How are prediction market winnings taxed?
Most platforms report winnings as ordinary income via 1099-MISC forms. The IRS has not issued specific guidance for prediction markets. Tax treatment may evolve. Consult a tax advisor and maintain detailed trade records.
What's the difference between a prediction market and sports betting?
On a sportsbook, you bet against the house at odds the operator sets. On a prediction market, you trade against other users at prices the market sets. You can sell your position at any time, and there's no house edge. Prediction markets also cover far more categories beyond sports — politics, economics, weather, culture, and more.
Which platform should I start with?
If you already have a Robinhood account: Robinhood. If you want the widest selection and a demo account: Kalshi. If you prioritize low fees: Polymarket.

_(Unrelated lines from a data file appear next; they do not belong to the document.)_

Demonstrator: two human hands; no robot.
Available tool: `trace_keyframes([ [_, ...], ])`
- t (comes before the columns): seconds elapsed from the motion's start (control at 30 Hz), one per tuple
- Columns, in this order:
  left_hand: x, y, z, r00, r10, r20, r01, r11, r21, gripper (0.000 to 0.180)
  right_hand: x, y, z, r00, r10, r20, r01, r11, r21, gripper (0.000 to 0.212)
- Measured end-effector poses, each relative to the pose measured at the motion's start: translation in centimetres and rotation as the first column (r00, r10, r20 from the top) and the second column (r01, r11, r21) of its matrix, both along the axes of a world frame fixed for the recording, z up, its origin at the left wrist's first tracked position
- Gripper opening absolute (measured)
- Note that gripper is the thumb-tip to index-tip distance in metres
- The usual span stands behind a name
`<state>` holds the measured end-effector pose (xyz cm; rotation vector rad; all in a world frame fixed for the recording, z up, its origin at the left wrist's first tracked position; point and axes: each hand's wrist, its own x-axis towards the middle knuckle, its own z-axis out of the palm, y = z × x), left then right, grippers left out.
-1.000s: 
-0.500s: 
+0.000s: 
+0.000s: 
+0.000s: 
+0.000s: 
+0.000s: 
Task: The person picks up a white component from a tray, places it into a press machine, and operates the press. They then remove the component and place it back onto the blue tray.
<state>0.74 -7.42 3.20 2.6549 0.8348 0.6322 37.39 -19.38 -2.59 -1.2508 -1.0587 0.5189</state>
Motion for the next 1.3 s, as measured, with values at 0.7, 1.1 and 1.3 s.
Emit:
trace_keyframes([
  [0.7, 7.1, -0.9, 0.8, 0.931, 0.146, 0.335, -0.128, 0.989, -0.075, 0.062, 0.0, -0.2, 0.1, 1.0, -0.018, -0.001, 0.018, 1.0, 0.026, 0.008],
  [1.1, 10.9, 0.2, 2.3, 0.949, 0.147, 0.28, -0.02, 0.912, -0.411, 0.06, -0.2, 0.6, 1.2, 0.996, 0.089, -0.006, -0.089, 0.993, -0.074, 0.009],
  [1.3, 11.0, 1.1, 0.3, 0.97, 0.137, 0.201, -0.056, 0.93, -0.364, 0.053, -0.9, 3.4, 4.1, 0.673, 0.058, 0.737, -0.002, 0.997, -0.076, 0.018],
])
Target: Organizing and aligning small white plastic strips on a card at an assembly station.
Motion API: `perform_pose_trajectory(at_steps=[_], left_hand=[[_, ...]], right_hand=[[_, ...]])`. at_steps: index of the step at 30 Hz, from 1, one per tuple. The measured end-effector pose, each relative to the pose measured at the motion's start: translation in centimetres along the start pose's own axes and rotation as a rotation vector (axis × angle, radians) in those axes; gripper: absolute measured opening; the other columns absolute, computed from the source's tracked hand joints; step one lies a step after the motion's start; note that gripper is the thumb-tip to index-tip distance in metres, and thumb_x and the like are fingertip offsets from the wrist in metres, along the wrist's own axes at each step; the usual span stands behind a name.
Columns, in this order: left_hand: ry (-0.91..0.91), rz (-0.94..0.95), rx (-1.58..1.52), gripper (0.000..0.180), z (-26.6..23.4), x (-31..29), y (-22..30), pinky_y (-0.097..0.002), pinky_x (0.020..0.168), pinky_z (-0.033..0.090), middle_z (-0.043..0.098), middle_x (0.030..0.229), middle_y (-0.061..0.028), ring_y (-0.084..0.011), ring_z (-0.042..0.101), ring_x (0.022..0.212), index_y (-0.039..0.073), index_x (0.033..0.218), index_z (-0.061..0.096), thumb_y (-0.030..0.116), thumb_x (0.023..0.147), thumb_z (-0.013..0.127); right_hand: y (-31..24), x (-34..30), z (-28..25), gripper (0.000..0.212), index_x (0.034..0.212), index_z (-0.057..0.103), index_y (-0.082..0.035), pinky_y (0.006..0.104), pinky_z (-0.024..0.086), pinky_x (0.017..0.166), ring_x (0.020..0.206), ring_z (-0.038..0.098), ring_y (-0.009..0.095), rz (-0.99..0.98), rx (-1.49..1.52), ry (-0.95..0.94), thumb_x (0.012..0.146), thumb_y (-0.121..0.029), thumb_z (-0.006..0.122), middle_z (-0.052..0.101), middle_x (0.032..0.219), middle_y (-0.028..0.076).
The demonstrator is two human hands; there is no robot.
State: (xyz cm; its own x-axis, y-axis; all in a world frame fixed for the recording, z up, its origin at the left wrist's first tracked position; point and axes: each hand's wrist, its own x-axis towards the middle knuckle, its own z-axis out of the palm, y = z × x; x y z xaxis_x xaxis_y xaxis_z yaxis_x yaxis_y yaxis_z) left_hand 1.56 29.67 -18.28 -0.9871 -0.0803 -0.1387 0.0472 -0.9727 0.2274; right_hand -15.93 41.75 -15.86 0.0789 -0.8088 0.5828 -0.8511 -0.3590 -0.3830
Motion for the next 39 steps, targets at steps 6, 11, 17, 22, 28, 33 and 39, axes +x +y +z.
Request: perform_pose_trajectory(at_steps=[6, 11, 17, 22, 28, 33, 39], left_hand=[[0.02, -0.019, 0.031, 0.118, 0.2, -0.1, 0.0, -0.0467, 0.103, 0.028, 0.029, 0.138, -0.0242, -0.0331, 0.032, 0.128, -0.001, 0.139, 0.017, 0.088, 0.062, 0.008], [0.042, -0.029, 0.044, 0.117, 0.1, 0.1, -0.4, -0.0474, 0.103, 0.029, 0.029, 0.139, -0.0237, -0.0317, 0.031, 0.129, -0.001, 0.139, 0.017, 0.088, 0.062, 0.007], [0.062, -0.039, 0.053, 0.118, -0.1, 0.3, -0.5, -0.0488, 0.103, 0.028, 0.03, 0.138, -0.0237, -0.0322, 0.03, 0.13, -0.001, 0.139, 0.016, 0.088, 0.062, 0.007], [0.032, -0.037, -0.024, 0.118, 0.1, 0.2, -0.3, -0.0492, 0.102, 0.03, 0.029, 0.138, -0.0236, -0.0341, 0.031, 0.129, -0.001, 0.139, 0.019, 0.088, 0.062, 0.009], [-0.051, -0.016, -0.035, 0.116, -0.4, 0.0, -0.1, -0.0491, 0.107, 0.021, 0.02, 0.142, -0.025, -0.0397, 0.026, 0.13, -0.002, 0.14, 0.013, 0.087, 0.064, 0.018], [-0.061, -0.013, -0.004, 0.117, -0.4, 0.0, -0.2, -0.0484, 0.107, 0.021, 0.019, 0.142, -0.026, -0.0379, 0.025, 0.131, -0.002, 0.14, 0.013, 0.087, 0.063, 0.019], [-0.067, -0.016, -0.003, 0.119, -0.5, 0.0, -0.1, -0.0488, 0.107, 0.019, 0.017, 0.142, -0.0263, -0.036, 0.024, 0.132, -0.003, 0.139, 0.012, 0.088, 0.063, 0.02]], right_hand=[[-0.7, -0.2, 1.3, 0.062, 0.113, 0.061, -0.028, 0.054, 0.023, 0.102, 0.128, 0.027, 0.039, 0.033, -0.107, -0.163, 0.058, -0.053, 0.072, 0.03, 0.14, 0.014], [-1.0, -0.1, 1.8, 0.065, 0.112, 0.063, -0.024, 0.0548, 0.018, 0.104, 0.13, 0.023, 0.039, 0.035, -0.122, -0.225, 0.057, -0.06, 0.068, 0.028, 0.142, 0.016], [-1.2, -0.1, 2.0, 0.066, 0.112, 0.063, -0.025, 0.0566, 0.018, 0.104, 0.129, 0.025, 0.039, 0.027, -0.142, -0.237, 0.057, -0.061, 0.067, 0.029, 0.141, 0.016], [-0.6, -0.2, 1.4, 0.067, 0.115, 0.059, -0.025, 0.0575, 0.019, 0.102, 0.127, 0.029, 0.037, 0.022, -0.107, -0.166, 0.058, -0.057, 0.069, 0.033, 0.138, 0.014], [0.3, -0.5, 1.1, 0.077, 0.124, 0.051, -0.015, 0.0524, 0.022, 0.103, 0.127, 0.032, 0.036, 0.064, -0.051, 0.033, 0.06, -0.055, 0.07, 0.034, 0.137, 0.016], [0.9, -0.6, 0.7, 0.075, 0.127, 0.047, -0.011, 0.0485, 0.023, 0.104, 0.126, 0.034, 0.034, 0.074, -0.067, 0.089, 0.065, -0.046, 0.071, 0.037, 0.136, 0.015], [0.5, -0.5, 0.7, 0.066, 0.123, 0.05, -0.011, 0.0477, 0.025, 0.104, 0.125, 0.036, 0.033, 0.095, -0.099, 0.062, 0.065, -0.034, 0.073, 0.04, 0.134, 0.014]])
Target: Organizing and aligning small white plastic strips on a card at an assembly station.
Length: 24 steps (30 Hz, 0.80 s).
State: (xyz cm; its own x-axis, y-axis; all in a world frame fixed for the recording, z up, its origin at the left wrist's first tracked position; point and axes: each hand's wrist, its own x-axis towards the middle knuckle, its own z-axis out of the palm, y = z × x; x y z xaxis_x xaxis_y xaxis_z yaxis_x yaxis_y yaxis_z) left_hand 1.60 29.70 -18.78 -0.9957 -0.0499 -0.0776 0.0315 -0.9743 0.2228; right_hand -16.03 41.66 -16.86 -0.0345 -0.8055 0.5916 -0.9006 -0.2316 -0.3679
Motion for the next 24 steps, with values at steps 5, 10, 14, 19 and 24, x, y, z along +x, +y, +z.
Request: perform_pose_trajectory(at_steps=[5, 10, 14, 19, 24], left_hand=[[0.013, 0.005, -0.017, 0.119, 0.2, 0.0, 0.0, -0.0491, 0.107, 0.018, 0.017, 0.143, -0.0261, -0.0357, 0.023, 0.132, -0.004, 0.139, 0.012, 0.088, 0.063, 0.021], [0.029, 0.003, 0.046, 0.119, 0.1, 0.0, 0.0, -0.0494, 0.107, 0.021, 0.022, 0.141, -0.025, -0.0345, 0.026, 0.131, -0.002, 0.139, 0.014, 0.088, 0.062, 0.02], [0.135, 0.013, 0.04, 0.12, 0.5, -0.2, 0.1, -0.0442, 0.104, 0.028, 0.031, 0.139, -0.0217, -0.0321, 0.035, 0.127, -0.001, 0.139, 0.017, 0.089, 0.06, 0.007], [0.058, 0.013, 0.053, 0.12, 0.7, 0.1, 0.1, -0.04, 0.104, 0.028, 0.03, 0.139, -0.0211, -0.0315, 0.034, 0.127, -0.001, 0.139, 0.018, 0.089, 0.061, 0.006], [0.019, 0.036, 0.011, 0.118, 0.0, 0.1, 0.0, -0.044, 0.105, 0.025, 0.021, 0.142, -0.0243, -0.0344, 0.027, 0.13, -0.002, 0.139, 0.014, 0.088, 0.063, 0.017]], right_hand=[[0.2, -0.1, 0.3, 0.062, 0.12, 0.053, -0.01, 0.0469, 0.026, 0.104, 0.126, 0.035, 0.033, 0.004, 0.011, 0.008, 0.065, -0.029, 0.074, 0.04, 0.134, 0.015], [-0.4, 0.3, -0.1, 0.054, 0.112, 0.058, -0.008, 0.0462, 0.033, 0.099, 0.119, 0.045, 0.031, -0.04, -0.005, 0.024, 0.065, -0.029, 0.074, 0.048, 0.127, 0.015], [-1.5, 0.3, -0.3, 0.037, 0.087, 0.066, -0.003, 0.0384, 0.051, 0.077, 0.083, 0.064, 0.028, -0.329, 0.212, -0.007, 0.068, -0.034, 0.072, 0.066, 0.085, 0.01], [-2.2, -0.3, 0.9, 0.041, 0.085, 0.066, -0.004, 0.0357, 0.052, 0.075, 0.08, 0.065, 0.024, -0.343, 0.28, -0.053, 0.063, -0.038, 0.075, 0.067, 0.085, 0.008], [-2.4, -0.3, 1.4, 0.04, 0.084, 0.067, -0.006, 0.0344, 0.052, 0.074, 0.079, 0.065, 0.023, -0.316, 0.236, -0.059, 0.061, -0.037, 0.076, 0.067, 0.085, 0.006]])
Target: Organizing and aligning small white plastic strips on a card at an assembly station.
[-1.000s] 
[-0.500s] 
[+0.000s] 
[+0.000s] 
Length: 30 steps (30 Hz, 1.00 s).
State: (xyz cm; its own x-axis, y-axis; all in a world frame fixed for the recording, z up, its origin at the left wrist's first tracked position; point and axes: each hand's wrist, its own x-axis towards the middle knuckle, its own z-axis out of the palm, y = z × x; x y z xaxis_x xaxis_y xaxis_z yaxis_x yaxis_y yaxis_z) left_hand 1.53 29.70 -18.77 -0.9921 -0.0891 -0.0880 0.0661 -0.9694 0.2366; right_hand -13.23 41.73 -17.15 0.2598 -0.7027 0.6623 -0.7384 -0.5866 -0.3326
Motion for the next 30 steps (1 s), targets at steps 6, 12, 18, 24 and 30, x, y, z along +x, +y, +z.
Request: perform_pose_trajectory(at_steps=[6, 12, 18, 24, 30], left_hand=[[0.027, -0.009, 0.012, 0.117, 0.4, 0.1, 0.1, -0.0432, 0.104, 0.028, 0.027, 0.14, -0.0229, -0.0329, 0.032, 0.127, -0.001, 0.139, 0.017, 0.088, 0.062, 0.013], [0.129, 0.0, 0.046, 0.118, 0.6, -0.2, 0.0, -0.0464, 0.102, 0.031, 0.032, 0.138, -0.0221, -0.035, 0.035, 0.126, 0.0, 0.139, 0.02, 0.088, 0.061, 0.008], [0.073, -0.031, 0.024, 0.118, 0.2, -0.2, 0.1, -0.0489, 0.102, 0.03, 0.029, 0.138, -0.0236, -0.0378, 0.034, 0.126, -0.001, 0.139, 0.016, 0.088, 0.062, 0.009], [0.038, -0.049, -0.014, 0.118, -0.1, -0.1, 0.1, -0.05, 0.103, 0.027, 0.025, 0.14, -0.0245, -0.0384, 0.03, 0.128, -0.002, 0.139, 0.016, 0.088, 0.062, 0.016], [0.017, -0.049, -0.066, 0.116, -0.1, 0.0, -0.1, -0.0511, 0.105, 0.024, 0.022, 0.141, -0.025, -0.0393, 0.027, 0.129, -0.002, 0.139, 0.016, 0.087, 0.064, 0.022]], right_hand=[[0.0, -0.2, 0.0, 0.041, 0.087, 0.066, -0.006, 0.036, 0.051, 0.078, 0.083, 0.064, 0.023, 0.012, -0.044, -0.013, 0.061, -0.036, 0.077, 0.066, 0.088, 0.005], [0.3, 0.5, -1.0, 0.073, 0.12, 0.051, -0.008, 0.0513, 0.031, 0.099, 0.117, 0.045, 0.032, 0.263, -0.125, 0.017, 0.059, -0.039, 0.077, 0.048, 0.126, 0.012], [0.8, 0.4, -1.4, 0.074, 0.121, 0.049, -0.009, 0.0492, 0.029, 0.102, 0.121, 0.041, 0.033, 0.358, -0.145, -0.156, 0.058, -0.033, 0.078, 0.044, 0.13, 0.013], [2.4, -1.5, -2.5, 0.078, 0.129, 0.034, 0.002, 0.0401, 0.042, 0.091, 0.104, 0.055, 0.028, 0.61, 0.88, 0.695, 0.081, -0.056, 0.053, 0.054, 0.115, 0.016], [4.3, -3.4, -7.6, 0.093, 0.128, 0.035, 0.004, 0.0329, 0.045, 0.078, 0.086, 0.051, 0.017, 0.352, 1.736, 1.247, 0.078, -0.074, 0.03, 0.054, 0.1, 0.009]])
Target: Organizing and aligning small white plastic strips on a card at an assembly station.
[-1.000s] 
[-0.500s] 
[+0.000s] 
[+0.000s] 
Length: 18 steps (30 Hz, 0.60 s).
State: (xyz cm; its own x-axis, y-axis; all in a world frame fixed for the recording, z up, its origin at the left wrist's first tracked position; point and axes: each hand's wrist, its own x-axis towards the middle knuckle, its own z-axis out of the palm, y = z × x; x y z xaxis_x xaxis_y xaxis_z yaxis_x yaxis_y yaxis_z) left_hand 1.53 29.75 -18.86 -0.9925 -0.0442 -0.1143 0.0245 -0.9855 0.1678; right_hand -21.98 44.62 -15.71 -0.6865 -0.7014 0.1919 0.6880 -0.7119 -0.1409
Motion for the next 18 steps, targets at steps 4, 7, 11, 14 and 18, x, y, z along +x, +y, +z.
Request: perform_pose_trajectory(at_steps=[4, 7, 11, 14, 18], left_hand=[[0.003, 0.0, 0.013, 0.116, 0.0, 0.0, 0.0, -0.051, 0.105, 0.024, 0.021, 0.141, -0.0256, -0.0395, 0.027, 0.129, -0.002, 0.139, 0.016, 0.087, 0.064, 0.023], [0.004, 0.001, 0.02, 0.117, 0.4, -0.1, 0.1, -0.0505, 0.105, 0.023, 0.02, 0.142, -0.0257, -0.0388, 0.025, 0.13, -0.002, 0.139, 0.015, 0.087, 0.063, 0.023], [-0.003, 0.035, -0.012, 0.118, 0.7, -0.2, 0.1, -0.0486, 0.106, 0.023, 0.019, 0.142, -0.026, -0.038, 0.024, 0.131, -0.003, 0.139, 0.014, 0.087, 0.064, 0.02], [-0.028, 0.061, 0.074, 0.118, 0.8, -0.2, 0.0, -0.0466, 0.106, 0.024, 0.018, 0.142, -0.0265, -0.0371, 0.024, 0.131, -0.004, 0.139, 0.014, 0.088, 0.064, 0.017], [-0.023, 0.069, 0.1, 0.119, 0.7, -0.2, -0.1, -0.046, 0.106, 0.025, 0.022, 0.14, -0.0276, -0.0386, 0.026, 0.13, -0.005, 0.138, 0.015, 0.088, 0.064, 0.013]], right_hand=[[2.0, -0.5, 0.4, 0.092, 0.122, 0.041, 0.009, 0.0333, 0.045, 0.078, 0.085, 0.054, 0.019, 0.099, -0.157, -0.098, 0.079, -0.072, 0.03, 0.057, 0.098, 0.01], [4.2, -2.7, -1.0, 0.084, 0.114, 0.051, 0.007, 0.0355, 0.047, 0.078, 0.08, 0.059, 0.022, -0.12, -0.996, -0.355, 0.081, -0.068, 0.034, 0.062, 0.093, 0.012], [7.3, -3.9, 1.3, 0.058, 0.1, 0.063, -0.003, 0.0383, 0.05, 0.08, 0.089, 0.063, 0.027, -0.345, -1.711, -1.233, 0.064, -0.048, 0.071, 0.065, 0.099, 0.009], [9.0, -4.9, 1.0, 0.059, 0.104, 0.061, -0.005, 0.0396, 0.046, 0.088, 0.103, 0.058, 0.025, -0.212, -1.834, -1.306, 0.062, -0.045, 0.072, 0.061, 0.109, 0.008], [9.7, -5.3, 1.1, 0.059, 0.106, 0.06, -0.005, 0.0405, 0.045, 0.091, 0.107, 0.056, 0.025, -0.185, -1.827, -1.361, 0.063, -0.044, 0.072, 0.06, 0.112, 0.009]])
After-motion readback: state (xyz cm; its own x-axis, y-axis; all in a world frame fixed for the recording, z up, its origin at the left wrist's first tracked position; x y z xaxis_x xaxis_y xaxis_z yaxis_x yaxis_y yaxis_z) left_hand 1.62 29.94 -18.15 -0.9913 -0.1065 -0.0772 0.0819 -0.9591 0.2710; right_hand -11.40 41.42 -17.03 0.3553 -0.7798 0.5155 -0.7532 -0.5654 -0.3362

If you want social features and community: OG. Most active traders maintain accounts on multiple platforms.
Can bots trade on prediction markets?
Yes. Automated trading is a significant and growing part of prediction market volume, particularly on Polymarket where the API infrastructure is most comprehensive. For more on how this is shaping the market, see our piece on AI trading bots in prediction markets.
Can I arbitrage between prediction market platforms?
Yes. When the same event is priced differently on two platforms, you can buy the cheap side and sell the expensive side for a near-risk-free profit. See our step-by-step arbitrage guide for how this works in practice.